"Nama tokoh, tempat kejadian, konflik ataupun cerita adalah fiktif. Jika terjadi kesamaan itu adalah kebetulan semata dan tidak ada unsur kesengajaan."
© Story of "Wahai Azarine" by @NailaAfra
***
"Siapa orang yang pertama kali datang ke kolam penampungan?" tanya Fikri menanyai warga yang berkerumunan dan membentuk lingkaran.

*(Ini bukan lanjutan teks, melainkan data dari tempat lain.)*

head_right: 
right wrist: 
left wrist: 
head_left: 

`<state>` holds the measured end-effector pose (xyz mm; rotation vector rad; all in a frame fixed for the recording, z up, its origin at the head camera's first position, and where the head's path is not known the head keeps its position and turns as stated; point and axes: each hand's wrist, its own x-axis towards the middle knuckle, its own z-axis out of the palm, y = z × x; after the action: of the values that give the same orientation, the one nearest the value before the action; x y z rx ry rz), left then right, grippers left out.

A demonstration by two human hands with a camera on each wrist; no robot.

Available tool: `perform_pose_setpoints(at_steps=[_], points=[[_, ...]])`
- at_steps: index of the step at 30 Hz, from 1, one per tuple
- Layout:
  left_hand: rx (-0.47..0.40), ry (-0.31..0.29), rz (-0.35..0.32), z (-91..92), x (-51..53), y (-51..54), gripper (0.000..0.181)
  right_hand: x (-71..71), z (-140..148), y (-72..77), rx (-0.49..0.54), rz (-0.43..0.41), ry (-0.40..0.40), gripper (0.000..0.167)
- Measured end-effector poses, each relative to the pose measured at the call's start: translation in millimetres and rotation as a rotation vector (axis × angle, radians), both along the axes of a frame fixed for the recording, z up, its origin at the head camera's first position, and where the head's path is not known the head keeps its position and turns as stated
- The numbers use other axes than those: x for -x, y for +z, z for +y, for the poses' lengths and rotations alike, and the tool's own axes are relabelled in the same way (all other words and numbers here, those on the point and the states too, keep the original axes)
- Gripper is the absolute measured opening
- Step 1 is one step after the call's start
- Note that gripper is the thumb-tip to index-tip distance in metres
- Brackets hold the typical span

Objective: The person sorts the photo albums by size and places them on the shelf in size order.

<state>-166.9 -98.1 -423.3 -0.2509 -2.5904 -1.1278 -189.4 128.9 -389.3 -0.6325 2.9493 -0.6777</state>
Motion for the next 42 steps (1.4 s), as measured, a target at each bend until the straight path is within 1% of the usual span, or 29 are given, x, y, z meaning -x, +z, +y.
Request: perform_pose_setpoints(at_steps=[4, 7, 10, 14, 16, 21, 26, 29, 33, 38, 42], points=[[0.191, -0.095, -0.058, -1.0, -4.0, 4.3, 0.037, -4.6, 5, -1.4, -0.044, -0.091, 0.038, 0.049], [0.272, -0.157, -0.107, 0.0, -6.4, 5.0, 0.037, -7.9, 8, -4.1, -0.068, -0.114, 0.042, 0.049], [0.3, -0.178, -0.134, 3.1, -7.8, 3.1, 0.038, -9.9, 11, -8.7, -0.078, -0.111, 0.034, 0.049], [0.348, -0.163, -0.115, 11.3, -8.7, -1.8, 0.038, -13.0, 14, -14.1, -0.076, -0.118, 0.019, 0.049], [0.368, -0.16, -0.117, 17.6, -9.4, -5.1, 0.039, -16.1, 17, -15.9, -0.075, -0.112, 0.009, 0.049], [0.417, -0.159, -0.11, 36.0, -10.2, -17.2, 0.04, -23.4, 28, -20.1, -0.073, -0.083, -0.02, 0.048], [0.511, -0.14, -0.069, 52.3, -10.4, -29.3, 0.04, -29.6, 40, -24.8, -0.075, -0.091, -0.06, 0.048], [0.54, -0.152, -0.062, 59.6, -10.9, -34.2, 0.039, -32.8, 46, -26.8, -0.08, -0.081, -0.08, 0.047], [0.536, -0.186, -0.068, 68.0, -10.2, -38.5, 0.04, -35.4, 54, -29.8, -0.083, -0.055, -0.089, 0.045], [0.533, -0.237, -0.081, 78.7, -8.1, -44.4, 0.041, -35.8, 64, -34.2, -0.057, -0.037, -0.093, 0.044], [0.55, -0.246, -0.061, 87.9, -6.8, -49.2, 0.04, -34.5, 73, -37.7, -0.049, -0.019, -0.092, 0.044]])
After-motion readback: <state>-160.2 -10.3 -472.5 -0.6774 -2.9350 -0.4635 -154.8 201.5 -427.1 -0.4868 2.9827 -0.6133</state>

Salah satu warga mengangkat tangan.
Seorang mama dari desa Fulan, kulitnya menghitam di bawah terik matahari. "Saya Bapak. Pagi sekali saya berangkat dari desa Fulan. Saya datang bersama anak saya." Mama dari desa Fulan menunjuk pemuda di bawah pohon yang menjaga kuda. Sangat miris, mereka membawa banyak jeriken tapi semuanya kosong. "Tapi saat kami ingin mengisi jeriken kami, ternyata airnya sangat kotor," ceritanya.
"Kita harus menyaring air ini terlebih dahulu, berkali-kali sampai bersih," ucap Bapak tua yang duduk berjongkok di tanah tanpa mengenakan alas kaki, dia menampung air berwarna kecoklatan di tangannya. "Kalau kita meminumnya langsung kemungkinan kita akan jatuh sakit. Apa kita harus mencari air ke tempat lain?"
"Kalau begitu kita harus menempuh perjalanan jauh lagi, kita seharian cuma disibukan mencari air dan ladang jagung kita pasti tidak terurus, kita akan gagal panen tahun ini. Lagipula kita tidak tahu air di kolam penampungan lain, apa juga memiliki kondisi yang sama, " sahut salah satu warga, terlihat sangat frustasi.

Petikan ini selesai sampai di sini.